Nanopore Impedance Measurements
Capillary Measurements
The impedance of a single αHL nanopore system (including the lipid membrane, electrolyte solution, and the αHL nanopore, in the test cell), formed using the protocol described above, was measured as a function of frequency. After the formation of a single stable channel, the response (magnitude and phase of the ionic current) to a constant amplitude sine stimulus with varying frequency (swept sine) was recorded. The measurement was performed using a dynamic signal analyzer (HP 35670A, Palo Alto, CA) from DC to 50 kHz. After correcting for the transfer function of the measurement apparatus, as described below, the impedance of the nanopore system was recovered as a function of frequency (Figure 1C, blue markers).
Large Membrane Measurements
A lipid membrane was formed across an ≈50 μm diameter aperture in a 25 μm thick Teflon partition separating two ≈2.5 mL electrolyte reservoirs (4 M KCl, 10 mM Tris, pH 7.2) using a folding method.47−49 A volume of 5 μL of 0.5 mg/mL αHL solution was added to one chamber and stirred briefly to uniformly distribute the protein. A swept sine measurement using a Modulab potentiostat equipped with a frequency response analyzer and low current amplifier (Solarton Analytical, Farnborough, U.K.) was then run on a continuous loop to record the insertion of individual nanopores into the membrane. The measurement was carried out over a frequency range of 1 Hz to 100 kHz with a fixed 10 mV RMS amplitude sinusoidal potential. The data for a single channel was then processed (see description below) to remove the effect of the transfer function of the measurement apparatus and yield the channel impedance as a function of frequency.
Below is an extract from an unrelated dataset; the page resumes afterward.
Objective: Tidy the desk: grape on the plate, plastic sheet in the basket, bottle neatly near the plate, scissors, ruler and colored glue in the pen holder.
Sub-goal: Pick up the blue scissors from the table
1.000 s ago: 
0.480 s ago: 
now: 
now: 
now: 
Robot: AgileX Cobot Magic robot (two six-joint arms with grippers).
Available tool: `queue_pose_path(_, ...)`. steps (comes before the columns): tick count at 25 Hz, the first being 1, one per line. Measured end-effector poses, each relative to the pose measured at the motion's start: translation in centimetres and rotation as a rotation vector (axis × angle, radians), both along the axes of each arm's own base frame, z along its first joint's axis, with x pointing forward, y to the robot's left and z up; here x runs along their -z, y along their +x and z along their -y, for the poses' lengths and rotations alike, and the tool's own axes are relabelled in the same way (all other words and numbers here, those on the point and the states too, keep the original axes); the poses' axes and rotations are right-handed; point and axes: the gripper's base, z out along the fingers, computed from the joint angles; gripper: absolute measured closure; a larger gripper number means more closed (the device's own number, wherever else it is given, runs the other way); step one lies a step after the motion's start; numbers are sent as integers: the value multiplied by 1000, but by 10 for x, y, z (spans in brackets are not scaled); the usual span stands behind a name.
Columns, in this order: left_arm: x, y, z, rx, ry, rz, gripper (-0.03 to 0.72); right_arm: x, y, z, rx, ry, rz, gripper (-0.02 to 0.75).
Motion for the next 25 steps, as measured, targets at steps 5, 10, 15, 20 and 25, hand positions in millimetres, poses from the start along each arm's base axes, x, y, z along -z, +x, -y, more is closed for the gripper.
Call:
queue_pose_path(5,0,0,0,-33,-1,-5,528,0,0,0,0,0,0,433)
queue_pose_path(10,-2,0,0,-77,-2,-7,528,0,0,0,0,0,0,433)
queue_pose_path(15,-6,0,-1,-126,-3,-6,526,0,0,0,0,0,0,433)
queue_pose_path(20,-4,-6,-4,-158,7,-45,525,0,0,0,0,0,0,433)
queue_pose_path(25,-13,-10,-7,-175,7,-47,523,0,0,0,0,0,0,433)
Amplifier Transfer Function Deconvolution
The measured frequency response of the nanopores implicitly includes the transfer function of the measurement apparatus, e.g., the amplifier, cabling, and other factors. To remove these systematic artifacts, we first used a swept sine stimulus A(s) to measure the response B(s) of a 300 MΩ calibration resistor (Figure 1B, top). Assuming the resistor has a flat frequency response over the frequency range of interest, i.e., DC to 50 kHz, we determined that the transfer function of the apparatus is G(s) = (B(s)/A(s)) R(s), where B(s)/A(s) is the measured transfer function, and G(s) and R(s) are the frequency responses of the measurement apparatus and the calibration resistor, respectively. Once the transfer function of the measurement apparatus is computed numerically, by an element-wise division of the complex frequency response, the corrected nanopore impedance is determined in an identical manner (Figure 1B, bottom) to yield Z(s) = G(s)/(B(s)/A(s)).
Data Analysis
Nanopore data were processed with a custom Python program that implemented the method described herein. A thresholding algorithm first detects the interaction of a single molecule with the nanopore, when the ionic current deviates from the open channel value by 2σ, where σ is the standard deviation.26,29 Once an event is detected, this algorithm monitors discrete changes in the ionic current using a threshold to determine the number of discrete current levels (N), and initial estimates of the step height (aj) and the delay (μj) for each discrete current level (j) in the event, as defined in eq 4. Once the initial guesses are determined for an event, eq 4 is fit (for example with N = 2 for PEG events in Figure 2 and N = 26 for the DNA events in Figure 4) to the time-series to accurately estimate event parameters that correspond to a single molecule interacting with the nanopore. The process is repeated to estimate each interaction of a molecule with the nanopore in the recorded time-series.
Acknowledgments
This work was supported in part by grant R01HG007415 from the National Human Genome Research Initiative (J.J.K.) and by a NRC/NIST-NIH Research Fellowship (A.B.).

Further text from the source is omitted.